- [AIM OF THE TASK]: Tally the lines of the entries below that hold the word "segment", and please give only the total.

━━ RECORDS FOR THIS EXERCISE ━━

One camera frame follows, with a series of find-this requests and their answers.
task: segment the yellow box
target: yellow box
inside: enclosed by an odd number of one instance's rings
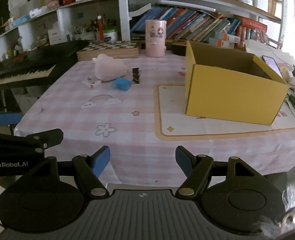
[[[186,43],[186,115],[271,125],[288,84],[254,54]]]

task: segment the chessboard
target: chessboard
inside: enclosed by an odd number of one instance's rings
[[[138,41],[116,41],[100,44],[89,44],[77,52],[79,61],[91,60],[99,54],[105,54],[113,58],[134,58],[140,53],[140,42]]]

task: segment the tablecloth
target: tablecloth
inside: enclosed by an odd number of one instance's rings
[[[60,128],[63,142],[45,152],[59,161],[79,154],[91,155],[108,145],[111,161],[100,176],[103,183],[178,187],[186,179],[175,162],[178,145],[216,161],[238,156],[261,174],[288,171],[295,166],[295,128],[205,136],[202,140],[158,138],[154,129],[158,114],[155,86],[184,83],[185,57],[171,52],[161,58],[142,54],[124,59],[124,63],[129,68],[140,68],[140,84],[132,85],[128,91],[111,88],[111,82],[88,88],[82,81],[94,76],[94,64],[78,62],[32,106],[17,125],[15,135]]]

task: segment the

━━━

- [TASK ANSWER]: 4